Smallest number to be added in first Array modulo M to make frequencies of both Arrays equal

Last Updated : 17 Jun, 2021

Given two arrays A[] and B[] consisting of N positive integers and an integer M, the task is to find the minimum value of X such that operation (A[i] + X) % M performed on every element of array A[] results in the formation of an array with frequency of elements same as that in another given array B[].

Examples:

Input: N = 4, M = 3, A[] = {0, 0, 2, 1}, B[] = {2, 0, 1, 1}
Output: 1
Explanation:
Modifying the given array A[] to { (0+1)%3, (0+1)%3, (2+1)%3, (1+1)%3 }
= { 1%3, 1%3, 3%3, 2%3 },
= { 1, 1, 0, 2 }, which is equivalent to B[] in terms of frequency of distinct elements.

Input: N = 5, M = 10, A[] = {0, 0, 0, 1, 2}, B[] = {2, 1, 0, 0, 0}
Output: 0
Explanation:
Frequency of elements in both the arrays are already equal.

Approach: This problem can be solved by using Greedy Approach.

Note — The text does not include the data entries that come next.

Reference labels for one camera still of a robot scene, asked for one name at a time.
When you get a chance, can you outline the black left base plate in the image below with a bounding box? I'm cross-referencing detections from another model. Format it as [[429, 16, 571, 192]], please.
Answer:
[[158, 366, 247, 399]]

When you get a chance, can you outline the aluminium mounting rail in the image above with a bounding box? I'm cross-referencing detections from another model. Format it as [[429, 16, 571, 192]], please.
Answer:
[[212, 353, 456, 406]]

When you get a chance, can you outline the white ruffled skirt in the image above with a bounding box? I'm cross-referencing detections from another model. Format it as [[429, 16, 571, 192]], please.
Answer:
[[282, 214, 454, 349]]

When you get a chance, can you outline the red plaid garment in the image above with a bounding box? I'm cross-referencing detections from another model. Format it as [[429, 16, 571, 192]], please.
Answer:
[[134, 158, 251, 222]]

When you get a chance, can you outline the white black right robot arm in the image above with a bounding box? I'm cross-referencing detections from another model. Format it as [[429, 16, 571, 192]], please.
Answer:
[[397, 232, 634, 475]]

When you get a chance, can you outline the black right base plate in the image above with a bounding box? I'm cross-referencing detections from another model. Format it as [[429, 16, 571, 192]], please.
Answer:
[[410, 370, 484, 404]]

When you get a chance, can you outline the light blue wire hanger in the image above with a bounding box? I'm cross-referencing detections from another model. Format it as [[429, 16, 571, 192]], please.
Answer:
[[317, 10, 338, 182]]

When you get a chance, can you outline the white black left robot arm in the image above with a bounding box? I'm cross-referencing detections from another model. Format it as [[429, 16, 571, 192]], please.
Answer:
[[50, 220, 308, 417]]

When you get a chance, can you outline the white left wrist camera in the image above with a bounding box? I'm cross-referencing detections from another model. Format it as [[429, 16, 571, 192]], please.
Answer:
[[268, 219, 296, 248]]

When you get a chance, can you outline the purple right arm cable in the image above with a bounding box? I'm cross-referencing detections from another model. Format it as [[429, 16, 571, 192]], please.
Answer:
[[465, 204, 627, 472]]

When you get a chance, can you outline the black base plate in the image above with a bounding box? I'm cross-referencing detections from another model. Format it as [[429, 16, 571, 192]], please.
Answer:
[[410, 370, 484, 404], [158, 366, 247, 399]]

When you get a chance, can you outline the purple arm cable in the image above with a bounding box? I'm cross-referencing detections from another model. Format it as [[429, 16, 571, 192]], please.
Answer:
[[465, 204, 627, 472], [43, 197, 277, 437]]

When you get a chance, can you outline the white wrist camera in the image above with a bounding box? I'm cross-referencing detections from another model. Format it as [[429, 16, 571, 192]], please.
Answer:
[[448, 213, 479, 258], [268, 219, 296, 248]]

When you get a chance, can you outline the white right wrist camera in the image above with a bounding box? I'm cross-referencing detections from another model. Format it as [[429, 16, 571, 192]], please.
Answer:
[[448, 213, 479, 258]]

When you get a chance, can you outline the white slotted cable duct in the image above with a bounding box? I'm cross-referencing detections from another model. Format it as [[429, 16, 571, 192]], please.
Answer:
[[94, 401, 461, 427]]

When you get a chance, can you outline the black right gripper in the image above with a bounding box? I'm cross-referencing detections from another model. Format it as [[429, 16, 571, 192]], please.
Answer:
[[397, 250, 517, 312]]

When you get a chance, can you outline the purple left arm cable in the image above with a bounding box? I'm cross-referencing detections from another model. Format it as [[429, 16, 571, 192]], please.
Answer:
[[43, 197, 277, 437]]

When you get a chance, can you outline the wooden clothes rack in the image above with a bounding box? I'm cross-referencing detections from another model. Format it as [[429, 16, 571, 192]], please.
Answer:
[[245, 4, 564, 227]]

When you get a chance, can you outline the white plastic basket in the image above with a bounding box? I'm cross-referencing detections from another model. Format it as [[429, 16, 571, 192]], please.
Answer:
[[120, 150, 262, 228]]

Follow the steps below:

There will be at least one possible value of X such that for every index i, ( A[i] + X ) % M = B[0].
Find all the possible values of X that convert each element of A[] to the first element of B[].
Check whether these possible X values satisfy the other remaining values of B[].
If there are multiple answers, take the minimum value of X.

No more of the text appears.